:: What to produce ::
Type out every line below exactly as it reads.

:: Data extract ::
========================
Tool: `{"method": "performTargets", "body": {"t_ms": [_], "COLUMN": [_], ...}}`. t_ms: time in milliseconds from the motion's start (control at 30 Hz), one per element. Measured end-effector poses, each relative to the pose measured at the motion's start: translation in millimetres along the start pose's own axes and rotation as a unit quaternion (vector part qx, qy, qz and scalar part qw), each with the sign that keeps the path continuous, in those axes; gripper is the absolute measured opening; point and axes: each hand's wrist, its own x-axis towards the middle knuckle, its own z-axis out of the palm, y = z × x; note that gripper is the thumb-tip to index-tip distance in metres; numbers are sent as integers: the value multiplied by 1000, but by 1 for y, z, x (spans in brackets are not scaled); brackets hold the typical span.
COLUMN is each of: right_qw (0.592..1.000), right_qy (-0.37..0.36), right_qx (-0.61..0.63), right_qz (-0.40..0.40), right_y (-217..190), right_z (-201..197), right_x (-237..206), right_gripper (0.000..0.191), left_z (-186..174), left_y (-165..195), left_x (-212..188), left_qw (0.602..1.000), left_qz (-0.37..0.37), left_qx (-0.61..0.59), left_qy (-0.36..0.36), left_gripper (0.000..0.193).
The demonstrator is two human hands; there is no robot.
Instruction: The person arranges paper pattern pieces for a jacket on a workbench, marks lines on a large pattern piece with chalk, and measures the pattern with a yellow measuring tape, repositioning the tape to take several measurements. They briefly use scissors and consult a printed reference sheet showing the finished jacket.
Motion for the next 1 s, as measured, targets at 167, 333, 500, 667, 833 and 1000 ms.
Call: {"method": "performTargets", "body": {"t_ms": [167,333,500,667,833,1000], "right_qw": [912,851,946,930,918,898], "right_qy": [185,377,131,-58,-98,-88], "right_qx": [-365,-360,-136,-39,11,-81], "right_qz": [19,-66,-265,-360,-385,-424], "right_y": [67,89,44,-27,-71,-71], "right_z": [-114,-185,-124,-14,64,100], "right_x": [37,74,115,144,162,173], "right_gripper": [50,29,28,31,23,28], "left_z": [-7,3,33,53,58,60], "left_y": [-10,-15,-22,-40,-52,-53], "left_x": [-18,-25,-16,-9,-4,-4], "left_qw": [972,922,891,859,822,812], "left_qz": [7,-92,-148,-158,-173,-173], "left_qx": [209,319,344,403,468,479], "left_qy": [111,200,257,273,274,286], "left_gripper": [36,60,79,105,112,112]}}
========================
:: Expected output ::
Tool: `{"method": "performTargets", "body": {"t_ms": [_], "COLUMN": [_], ...}}`. t_ms: time in milliseconds from the motion's start (control at 30 Hz), one per element. Measured end-effector poses, each relative to the pose measured at the motion's start: translation in millimetres along the start pose's own axes and rotation as a unit quaternion (vector part qx, qy, qz and scalar part qw), each with the sign that keeps the path continuous, in those axes; gripper is the absolute measured opening; point and axes: each hand's wrist, its own x-axis towards the middle knuckle, its own z-axis out of the palm, y = z × x; note that gripper is the thumb-tip to index-tip distance in metres; numbers are sent as integers: the value multiplied by 1000, but by 1 for y, z, x (spans in brackets are not scaled); brackets hold the typical span.
COLUMN is each of: right_qw (0.592..1.000), right_qy (-0.37..0.36), right_qx (-0.61..0.63), right_qz (-0.40..0.40), right_y (-217..190), right_z (-201..197), right_x (-237..206), right_gripper (0.000..0.191), left_z (-186..174), left_y (-165..195), left_x (-212..188), left_qw (0.602..1.000), left_qz (-0.37..0.37), left_qx (-0.61..0.59), left_qy (-0.36..0.36), left_gripper (0.000..0.193).
The demonstrator is two human hands; there is no robot.
Instruction: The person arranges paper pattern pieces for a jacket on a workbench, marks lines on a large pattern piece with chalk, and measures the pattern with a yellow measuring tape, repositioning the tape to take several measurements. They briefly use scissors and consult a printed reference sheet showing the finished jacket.
Motion for the next 1 s, as measured, targets at 167, 333, 500, 667, 833 and 1000 ms.
Call: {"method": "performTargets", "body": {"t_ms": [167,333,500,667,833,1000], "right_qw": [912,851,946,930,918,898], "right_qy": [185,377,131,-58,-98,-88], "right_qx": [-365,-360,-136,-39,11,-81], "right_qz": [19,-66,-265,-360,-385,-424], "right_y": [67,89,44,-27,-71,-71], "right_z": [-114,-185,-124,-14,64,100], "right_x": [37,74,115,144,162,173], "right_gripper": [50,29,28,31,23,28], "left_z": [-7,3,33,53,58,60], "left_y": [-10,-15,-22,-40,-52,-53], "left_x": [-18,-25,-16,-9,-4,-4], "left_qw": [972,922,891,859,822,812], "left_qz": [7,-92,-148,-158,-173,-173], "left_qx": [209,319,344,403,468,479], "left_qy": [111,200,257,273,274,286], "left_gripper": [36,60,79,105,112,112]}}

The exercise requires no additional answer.